手枷の方は長い間、斬り続けられ耐久値は結構削られたはずだ。
今度は手枷に歯で噛みつく。
何度も歯で噛みつく。
現実でやったら間違いなく歯が悪くなる。
「やれやれ、無駄な抵抗を」
「!?」
手枷を破壊することに夢中で、スバルが入ってきたことに気がづかなかった。
「どうせ、ここから逃げ出したところでこの世界に君の場所なんてありゃしないんだよ」
相変わらずムカつく笑みと声だ。
耳を塞ぎたいけど、塞ぐこともできない。
「てかさ、そこまでしてここから逃げ出す必要なんてあるの?このままずっと寝ていれば、嫌なことから逃げられるんだぜ。そして、俺に従えばここからも出してやるし、自由も与えてやる。最もこの世界だけでだが」
「…………くだらない」
「あ゛?」
あたしの言葉にスバルは眉を寄せて顔を顰める。
「そんな言葉現実から逃げだがってる奴の台詞でしかない。

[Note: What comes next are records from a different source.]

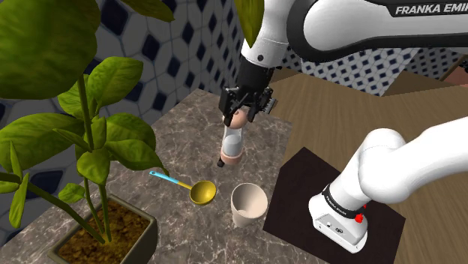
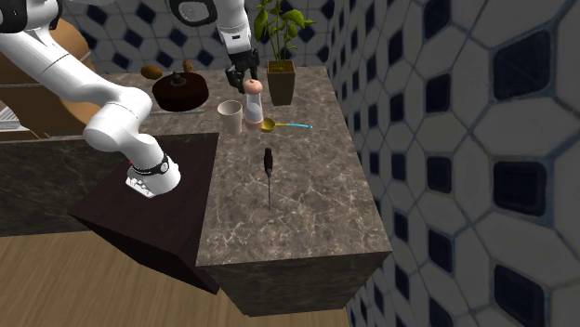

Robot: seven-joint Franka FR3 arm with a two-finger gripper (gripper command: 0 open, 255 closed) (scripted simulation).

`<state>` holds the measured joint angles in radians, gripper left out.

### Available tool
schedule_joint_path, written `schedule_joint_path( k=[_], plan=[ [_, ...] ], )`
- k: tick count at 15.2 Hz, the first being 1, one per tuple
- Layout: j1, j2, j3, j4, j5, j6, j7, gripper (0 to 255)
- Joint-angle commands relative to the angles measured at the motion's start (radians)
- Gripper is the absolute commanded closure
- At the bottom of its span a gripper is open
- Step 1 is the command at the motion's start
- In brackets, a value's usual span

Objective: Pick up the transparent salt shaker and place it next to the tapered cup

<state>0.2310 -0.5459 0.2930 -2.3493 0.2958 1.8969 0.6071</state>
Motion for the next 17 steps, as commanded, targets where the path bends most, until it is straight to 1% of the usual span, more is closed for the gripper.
schedule_joint_path(
  k=[1, 17],
  plan=[
    [0.002, -0.001, 0.004, -0.030, 0.005, 0.029, -0.004, 255],
    [0.013, 0.056, 0.039, -0.203, 0.039, 0.257, -0.034, 255]
  ],
)
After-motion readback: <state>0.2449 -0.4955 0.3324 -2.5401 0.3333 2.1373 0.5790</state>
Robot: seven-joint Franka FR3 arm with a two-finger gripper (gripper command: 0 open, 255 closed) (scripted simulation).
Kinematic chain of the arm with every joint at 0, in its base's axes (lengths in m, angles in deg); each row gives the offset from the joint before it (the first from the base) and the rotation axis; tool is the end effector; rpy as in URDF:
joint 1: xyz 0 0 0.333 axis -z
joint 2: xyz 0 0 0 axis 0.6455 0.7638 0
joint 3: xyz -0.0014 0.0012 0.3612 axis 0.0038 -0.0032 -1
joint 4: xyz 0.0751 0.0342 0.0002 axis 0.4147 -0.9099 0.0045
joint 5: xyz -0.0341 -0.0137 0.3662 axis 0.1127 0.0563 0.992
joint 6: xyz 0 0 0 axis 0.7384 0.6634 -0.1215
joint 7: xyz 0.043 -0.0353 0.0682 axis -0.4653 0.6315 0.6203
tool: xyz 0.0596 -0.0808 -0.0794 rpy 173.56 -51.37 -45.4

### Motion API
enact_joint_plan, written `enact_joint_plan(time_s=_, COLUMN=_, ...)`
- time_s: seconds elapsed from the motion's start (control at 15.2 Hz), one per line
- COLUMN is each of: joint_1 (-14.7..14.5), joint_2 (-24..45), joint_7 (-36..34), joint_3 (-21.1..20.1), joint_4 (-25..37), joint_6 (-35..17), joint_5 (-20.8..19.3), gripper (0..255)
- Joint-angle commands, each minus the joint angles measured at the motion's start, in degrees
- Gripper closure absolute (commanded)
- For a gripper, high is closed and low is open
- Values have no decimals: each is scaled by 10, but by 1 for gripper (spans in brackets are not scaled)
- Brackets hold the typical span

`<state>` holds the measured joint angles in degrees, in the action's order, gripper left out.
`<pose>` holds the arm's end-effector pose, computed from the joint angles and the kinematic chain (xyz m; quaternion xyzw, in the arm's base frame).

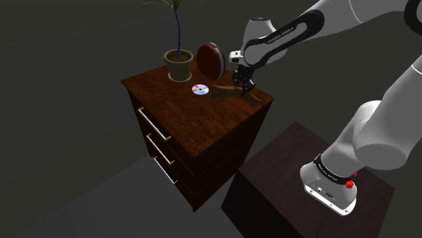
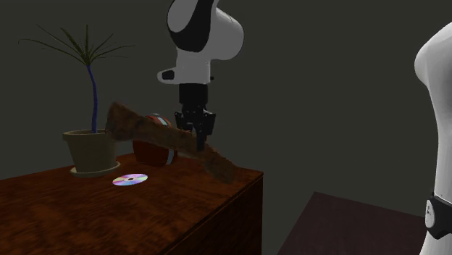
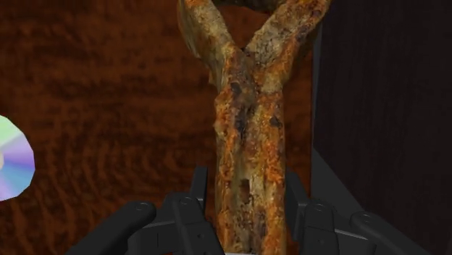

あたしは、そんな言葉に乗らない。そして、諦めない。絶対に、ここから逃げ出して、現実に、レインの元に帰るんだ!」
あたしは腕に力を込め左右に引っ張る。
「な、何を!?」
スバルが驚きに声を上げるが、すぐにいつもの気味の悪い笑顔を浮かべる。
「む、無駄さ!その手枷は破壊不能オブジェクト一歩手前の耐久値を誇る!俺が何でその手枷を破壊不能オブジェクトにしなかったか分かるか?それは、破壊できるのに、破壊までたどり着けないって絶望を与える為さ!だから、そいつはそう簡単に壊れたりはしないんだよ!」
例えそうだとしても、あたしは…………あたしは!
「諦めて…………たまるかッ!」
その言葉と同時に、手枷が甲高い金属音を響かせ壊れる音と、ポリゴンが砕け散る音が響いた。
「なっ!?」
床に降りると同時に、そのまま跳躍し、スバルの顔を目掛け拳を叩き込む。
「ぶべらっ!?」
殴られそのまま吹き飛んだスバルは壁に頭を強打する。
動き出す前に、落ちている鎖を手に、一気に縛り上げる。
「な、何を!?」
「腕を縛り上げれば、ログアウトもできないでしょ!」
ついでに猿轡も施し、その場に転がす。
「ん―――!ん―――!?」
「ごめんね、何言ってるかちっとも分からないし、分かりたくもない」
舌を出して挑発し、部屋の扉を閉める。
「よし、なんとか脱出方法を探し出さないと」
そしてあたしは、石造りの通路を素足で走り出し、その場を去った。